Op het oogenblik is het dat feitelijk niet meer. Spreker
betreurt het, dat dit zoo is. Maar hij zou toch den
raad in overweging willen geven, nu het eenmaal zoo
is, niet verder te gaan op dezen weg, door dezen
post te verhoogen. Er zijn zooveel uitgaven voor de
gemeente noodig, dat de wethouders gaarne een steentje
willen bijdragen, door de uitgaven niet verder te
verzwaren.
Het voorstel KANTERS wordt voldoende ondersteund.
De heer HORNIX dringt op benoeming van een
vierden wethouder aar..
De VOORZITTER wil zich eerst overtuigen of hij
niet in strijd met de gemeentewet handelt.
De heer HORNIX meent, dat door het benoemen
van een vierden wethouder de heer Cramerus het
van zich zal kunnen verkrijgen, nu zijn taak daardoor
verlicht kan worden, aan te blijven. Hij vertrouwt,
dat deze, in het belang van de gemeente, dit zal
willen doen.
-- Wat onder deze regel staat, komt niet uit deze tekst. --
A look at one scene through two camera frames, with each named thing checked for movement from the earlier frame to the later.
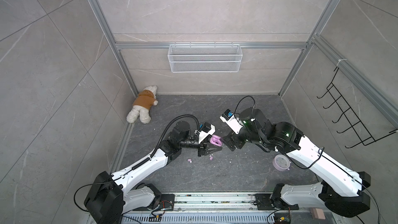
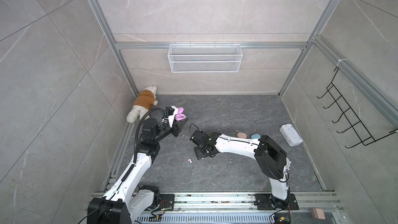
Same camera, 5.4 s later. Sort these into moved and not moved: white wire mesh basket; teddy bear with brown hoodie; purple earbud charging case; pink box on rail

Spreker verzoekt den Voorzitter hieraan
te willen medewerken, door den raad uitspraak te
laten doen.
De VOORZITTER zegt, dat, als het niet in strijd
is met de gemeentewet, hij er zijnentwege geen
bezwaar in ziet.
De heer HORNIX dient een voorstel tot benoeming
van een vierden wethouder in.
De heer FEBER ondersteunt dit voorstel.